First, these frictions show the continuous and sustained work of the lieutenant-colonel within the FNAEG technical committee to give a techno-judicial definition of the ‘biological seals’ on which their fabrication ought to be based. According to him, it is at the price of this work, both epistemic (what is a ‘biological’ seal?) and juridical (what is a ‘judicial’ seal?) that these seals will become key objects in the solving of cold cases. Secondly, at the heart of his project lies the problem of maintaining the authenticity of seals. The feature of sealed biological samples, as opposed to most of the objects examined in maintenance studies, is that once they reach the SCPPB, they can no longer be manipulated. Therefore, they must be manufactured and sealed in such a way that their technical quality and their forensic potential are maintained for the future. However, seals are ‘unruly’ objects to the extreme, to use Fernando Domínguez Rubio’s expression (2014), in the sense that no one is accountable for their manufacture. Hence the new responsibility that the lieutenant-colonel demands from the experts: they must manufacture, package, label and send the seals in conditions that ensure that they could be considered, in the future, as technically and legally robust witnesses of what probably happened in the past at the crime scene. Maintenance is thus a form of actualisation, namely the creation in the present of an object for the future. Thirdly, the tensions surrounding sealed biological samples highlight the mundane nature of this actualisation work. For the experts, the task of preparing the seals is not only an additional burden, but also far removed from their field of expertise. Making seals requires a form of vigilance towards materials, a meticulous attention, a gestural care to guarantee their technical quality and preserve their judicial potential, and not the sophisticated and specialised knowledge needed to establish DNA profiles. This accounts for their reluctance to accept the new role the lieutenant-colonel intends to assign to them.
But once the sealed biological samples reach the SCPPB, what happens? What skills does the SCPPB develop to preserve them while being unauthorised to manipulate them? This is what we now document.
After our interview, the lieutenant-colonel offers us to visit the building where the sealed biological samples are stored. In this building of several floors, we pass after him several airlocks secured by codes. Here we are on one of the floors where we stay only a few minutes. It is with an undisguised pride that he tells us: “Here is my golden box”. The floor looks like a vast warehouse where packages of different sizes are arranged on shelves. He pulls some of the packages towards us on a rail system so that we can see them. We ask if it is possible to take pictures. The answer is courteous but firm: no, security first. We expect him to tell us what is in the packages, but there too, we will not know more: security first. We also note the presence of sensors, probes, and filters which he explains allow the regulation of air, humidity, dust, etc. We leave the building, a little disappointed.

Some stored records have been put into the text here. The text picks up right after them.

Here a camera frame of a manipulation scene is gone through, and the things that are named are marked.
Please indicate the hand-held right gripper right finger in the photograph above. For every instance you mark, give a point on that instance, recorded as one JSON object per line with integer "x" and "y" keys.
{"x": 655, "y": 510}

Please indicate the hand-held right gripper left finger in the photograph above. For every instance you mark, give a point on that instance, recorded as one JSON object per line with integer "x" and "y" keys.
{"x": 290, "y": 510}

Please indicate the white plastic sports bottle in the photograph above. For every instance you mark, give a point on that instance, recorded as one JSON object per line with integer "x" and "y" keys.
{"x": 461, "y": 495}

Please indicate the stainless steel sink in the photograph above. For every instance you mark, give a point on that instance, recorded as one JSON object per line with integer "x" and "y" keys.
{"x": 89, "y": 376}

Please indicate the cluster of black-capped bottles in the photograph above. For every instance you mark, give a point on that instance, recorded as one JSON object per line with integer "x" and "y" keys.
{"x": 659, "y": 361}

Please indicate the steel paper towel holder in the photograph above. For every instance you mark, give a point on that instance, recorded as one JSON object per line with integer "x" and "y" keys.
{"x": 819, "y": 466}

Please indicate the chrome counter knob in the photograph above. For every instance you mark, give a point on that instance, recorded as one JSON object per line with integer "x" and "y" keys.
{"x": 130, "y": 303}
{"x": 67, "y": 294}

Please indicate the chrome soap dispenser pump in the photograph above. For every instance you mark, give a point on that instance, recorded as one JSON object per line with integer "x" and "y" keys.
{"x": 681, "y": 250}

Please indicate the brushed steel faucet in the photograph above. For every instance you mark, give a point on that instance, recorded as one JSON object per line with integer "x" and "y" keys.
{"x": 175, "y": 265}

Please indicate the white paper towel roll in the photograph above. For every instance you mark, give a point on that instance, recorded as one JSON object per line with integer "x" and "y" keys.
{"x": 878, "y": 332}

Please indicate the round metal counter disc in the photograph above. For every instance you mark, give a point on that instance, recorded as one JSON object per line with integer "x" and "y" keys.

However, our interview allowed us to discover some of the secrets of this ‘golden box’, and more precisely the knowledge and practices on sealed biological samples that the lieutenant-colonel intends to develop within his service. As we will see, this knowledge and these practices involve a certain relationship to non-manipulable objects. This non-manipulability will lead him to outline a politics of sealed biological samples, tightly linked to the techno-judicial imaginary that he projects.
Throughout our interview, we kept asking the lieutenant-colonel about the inevitable deterioration of the sealed biological samples and the actions that his service implements to counter it. To our surprise, he insists on talking of modification rather than degradation:
. . . I don’t talk about deterioration . . . I talk about modification. An object, in the duration, is modified, it interacts differently with the trace [of biological material]. That is, if at time t, I was able to perform an analysis, it does not mean that at time t+1, I would be able to do it.
Interactions between materials that compose objects have drawn an increasing attention in maintenance studies (Denis and Pontille 2022; Edensor 2011). Materials matter: they have a rich life, made of multiple mutual interactions, sometimes bringing new entities into being. But how can such phenomena be documented if it is not possible to intervene on the seal?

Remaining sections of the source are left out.